What you should do - Could you please output all of the records exactly?

(Stored dataset items)
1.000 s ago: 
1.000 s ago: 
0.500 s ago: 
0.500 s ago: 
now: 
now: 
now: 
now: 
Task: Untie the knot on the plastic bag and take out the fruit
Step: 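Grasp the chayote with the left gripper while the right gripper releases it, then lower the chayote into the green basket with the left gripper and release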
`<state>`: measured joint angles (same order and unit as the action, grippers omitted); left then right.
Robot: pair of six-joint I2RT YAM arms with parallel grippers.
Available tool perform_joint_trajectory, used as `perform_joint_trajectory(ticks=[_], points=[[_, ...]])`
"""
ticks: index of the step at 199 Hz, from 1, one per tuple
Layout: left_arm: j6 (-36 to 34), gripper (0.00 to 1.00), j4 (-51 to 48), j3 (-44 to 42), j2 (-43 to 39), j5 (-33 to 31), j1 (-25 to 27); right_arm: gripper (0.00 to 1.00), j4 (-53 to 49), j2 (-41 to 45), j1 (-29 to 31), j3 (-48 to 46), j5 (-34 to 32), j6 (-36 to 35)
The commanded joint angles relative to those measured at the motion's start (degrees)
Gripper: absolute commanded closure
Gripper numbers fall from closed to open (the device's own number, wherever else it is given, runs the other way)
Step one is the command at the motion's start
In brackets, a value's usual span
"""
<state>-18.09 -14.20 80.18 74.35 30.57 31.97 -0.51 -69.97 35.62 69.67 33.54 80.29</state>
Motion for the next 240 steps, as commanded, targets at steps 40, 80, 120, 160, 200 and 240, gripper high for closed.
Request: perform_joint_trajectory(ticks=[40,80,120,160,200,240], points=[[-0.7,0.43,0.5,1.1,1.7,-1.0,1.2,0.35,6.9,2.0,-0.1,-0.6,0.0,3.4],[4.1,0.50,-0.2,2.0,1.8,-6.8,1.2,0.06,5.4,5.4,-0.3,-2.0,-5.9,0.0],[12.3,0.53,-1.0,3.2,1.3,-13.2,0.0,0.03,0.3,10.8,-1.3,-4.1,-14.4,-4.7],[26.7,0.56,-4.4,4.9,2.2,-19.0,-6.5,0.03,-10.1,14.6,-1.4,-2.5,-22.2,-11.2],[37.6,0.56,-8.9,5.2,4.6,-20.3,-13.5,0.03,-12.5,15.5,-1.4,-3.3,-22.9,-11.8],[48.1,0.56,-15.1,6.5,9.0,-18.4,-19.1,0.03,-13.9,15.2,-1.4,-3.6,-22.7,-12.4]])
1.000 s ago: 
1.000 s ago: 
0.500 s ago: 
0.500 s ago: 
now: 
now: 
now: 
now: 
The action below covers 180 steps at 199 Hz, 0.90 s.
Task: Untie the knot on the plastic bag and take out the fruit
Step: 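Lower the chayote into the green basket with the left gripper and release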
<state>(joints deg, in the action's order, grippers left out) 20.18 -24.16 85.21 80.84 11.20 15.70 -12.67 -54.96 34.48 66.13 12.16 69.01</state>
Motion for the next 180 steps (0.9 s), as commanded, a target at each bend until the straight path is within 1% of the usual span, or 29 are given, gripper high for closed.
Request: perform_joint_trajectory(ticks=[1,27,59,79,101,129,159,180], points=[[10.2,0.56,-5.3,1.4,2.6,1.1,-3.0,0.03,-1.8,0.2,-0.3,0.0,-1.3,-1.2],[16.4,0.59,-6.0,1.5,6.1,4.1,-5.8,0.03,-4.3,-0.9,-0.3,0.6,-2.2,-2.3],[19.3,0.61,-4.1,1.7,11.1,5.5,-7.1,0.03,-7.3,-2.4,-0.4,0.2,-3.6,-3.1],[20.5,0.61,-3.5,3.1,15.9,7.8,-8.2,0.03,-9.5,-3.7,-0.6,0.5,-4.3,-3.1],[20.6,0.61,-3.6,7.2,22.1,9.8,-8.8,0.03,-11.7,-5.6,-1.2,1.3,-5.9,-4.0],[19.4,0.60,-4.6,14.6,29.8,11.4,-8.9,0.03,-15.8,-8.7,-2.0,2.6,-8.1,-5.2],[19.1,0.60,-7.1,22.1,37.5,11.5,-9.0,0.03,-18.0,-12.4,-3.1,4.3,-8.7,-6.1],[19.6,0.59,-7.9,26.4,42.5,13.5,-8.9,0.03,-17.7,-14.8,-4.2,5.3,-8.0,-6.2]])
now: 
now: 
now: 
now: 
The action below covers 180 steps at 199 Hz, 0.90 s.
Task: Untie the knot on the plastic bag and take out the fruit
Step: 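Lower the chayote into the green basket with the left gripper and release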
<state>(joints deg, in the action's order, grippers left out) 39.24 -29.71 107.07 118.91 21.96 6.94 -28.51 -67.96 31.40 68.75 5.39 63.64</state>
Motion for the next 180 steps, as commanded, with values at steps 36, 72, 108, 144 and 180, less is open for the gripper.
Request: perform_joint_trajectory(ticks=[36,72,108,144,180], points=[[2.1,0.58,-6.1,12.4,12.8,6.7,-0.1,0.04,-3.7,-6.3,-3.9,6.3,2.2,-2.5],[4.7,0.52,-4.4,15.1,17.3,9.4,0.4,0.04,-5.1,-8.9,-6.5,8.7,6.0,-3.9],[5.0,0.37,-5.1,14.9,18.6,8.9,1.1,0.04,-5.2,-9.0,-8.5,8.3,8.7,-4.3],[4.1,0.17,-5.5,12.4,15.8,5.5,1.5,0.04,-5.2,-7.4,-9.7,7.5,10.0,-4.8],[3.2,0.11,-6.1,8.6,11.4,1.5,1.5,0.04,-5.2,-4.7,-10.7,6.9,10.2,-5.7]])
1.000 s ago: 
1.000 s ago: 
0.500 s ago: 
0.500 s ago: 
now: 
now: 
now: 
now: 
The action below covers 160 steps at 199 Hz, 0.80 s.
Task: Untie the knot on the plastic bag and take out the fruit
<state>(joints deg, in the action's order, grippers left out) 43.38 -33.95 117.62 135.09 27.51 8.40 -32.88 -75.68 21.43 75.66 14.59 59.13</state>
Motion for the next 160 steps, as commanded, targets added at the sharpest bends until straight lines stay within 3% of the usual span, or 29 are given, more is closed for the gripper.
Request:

Result for this exercise -
1.000 s ago: 
1.000 s ago: 
0.500 s ago: 
0.500 s ago: 
now: 
now: 
now: 
now: 
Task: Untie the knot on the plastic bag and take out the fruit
Step: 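Grasp the chayote with the left gripper while the right gripper releases it, then lower the chayote into the green basket with the left gripper and release
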`<state>`: measured joint angles (same order and unit as the action, grippers omitted); left then right.
Robot: pair of six-joint I2RT YAM arms with parallel grippers.
Available tool perform_joint_trajectory, used as `perform_joint_trajectory(ticks=[_], points=[[_, ...]])`
"""
ticks: index of the step at 199 Hz, from 1, one per tuple
Layout: left_arm: j6 (-36 to 34), gripper (0.00 to 1.00), j4 (-51 to 48), j3 (-44 to 42), j2 (-43 to 39), j5 (-33 to 31), j1 (-25 to 27); right_arm: gripper (0.00 to 1.00), j4 (-53 to 49), j2 (-41 to 45), j1 (-29 to 31), j3 (-48 to 46), j5 (-34 to 32), j6 (-36 to 35)
The commanded joint angles relative to those measured at the motion's start (degrees)
Gripper: absolute commanded closure
Gripper numbers fall from closed to open (the device's own number, wherever else it is given, runs the other way)
Step one is the command at the motion's start
In brackets, a value's usual span
"""
<state>-18.09 -14.20 80.18 74.35 30.57 31.97 -0.51 -69.97 35.62 69.67 33.54 80.29</state>
Motion for the next 240 steps, as commanded, targets at steps 40, 80, 120, 160, 200 and 240, gripper high for closed.
Request: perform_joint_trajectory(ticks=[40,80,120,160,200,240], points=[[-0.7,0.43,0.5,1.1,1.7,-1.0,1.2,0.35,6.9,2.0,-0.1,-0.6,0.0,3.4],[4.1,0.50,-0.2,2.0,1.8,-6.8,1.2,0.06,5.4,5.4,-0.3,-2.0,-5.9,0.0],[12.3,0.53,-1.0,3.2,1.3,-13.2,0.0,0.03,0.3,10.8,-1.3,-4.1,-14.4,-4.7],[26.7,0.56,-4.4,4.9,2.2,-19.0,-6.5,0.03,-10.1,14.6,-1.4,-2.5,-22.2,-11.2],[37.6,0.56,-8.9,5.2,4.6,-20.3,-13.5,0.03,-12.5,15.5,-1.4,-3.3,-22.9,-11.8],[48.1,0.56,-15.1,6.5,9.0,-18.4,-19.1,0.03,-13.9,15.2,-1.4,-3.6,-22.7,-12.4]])
1.000 s ago: 
1.000 s ago: 
0.500 s ago: 
0.500 s ago: 
now: 
now: 
now: 
now: 
The action below covers 180 steps at 199 Hz, 0.90 s.
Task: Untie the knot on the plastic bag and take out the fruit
Step: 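Lower the chayote into the green basket with the left gripper and release
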<state>(joints deg, in the action's order, grippers left out) 20.18 -24.16 85.21 80.84 11.20 15.70 -12.67 -54.96 34.48 66.13 12.16 69.01</state>
Motion for the next 180 steps (0.9 s), as commanded, a target at each bend until the straight path is within 1% of the usual span, or 29 are given, gripper high for closed.
Request: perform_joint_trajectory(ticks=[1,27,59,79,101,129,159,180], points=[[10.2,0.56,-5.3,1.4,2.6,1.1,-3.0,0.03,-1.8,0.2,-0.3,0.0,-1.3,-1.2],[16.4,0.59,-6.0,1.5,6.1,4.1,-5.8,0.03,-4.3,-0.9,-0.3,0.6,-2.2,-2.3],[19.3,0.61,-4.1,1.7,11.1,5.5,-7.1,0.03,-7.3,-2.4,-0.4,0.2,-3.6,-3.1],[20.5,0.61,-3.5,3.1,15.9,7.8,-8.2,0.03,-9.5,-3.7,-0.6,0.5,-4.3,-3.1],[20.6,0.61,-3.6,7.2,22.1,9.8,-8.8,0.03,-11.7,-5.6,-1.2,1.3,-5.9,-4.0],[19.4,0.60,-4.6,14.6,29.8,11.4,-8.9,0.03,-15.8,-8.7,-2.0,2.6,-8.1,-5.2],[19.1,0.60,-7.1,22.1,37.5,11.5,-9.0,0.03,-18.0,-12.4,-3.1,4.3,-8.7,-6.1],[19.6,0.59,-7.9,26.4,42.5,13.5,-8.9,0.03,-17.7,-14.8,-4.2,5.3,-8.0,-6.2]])
now: 
now: 
now: 
now: 
The action below covers 180 steps at 199 Hz, 0.90 s.
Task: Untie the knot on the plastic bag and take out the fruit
Step: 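Lower the chayote into the green basket with the left gripper and release
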<state>(joints deg, in the action's order, grippers left out) 39.24 -29.71 107.07 118.91 21.96 6.94 -28.51 -67.96 31.40 68.75 5.39 63.64</state>
Motion for the next 180 steps, as commanded, with values at steps 36, 72, 108, 144 and 180, less is open for the gripper.
Request: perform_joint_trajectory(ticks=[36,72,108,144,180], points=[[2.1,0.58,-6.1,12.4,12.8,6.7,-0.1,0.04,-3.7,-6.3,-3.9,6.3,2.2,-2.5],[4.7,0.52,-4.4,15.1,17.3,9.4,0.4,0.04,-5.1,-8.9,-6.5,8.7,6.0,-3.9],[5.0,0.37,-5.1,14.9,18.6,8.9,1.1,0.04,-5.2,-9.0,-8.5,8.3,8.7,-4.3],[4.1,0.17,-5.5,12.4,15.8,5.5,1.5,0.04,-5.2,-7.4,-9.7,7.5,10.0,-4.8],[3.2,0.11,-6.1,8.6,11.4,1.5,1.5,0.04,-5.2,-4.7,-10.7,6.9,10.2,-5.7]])
1.000 s ago: 
1.000 s ago: 
0.500 s ago: 
0.500 s ago: 
now: 
now: 
now: 
now: 
The action below covers 160 steps at 199 Hz, 0.80 s.
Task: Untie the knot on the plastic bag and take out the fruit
<state>(joints deg, in the action's order, grippers left out) 43.38 -33.95 117.62 135.09 27.51 8.40 -32.88 -75.68 21.43 75.66 14.59 59.13</state>
Motion for the next 160 steps, as commanded, targets added at the sharpest bends until straight lines stay within 3% of the usual span, or 29 are given, more is closed for the gripper.
Request:

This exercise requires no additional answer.